→ AIM OF THE EXERCISE
Filter the entries, keeping every line with the word "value".

→ EXERCISE MATERIALS
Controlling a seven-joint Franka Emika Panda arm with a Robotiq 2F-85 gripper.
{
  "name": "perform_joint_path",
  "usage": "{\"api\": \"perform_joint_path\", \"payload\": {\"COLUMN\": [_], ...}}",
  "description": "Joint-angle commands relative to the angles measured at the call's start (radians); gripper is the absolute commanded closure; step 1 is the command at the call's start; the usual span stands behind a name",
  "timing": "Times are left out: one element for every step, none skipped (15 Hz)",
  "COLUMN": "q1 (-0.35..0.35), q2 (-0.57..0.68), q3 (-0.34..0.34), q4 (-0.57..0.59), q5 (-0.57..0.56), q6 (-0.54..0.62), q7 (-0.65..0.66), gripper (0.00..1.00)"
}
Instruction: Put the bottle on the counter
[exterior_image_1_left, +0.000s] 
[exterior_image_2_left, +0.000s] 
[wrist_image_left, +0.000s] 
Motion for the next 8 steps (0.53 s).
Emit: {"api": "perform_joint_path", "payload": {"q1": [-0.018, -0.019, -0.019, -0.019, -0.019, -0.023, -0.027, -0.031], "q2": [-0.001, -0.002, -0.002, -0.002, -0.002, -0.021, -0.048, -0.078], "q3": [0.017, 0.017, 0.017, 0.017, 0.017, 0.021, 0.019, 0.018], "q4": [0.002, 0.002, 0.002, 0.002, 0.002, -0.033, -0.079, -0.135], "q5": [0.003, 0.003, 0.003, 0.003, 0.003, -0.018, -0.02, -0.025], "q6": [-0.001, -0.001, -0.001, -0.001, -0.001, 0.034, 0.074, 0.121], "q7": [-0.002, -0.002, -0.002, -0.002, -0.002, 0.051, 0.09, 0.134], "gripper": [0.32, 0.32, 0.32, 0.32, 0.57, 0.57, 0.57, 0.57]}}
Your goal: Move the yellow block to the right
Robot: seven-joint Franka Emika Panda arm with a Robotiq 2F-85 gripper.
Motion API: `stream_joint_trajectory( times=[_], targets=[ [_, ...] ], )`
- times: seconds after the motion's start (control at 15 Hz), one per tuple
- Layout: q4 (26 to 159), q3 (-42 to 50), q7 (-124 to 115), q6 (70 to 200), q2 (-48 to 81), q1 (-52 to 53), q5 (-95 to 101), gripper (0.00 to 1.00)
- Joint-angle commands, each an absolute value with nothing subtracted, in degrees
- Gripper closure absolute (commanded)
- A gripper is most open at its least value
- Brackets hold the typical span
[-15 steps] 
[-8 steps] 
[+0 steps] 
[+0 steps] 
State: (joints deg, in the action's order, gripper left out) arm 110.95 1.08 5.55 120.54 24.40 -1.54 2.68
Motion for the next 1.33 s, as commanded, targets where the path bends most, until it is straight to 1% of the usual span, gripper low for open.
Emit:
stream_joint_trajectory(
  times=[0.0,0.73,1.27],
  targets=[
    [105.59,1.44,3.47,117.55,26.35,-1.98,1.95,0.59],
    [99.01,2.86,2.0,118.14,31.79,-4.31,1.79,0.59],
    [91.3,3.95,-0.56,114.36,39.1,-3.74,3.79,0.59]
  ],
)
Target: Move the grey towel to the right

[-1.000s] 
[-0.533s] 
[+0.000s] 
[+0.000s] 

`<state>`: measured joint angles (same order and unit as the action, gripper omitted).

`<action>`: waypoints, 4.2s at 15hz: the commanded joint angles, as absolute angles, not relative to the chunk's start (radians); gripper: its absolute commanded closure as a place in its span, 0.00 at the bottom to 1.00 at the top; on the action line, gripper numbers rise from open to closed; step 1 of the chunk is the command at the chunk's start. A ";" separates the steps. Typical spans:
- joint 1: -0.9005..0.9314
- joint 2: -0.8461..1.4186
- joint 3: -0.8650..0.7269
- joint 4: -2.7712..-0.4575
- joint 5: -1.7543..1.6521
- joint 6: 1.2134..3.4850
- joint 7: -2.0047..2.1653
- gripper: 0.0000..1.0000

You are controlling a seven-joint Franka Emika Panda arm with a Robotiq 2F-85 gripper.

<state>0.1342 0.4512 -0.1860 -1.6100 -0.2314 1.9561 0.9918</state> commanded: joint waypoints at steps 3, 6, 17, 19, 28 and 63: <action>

→ ANSWER TO THIS PROBLEM
- Joint-angle commands, each an absolute value with nothing subtracted, in degrees
- A gripper is most open at its least value

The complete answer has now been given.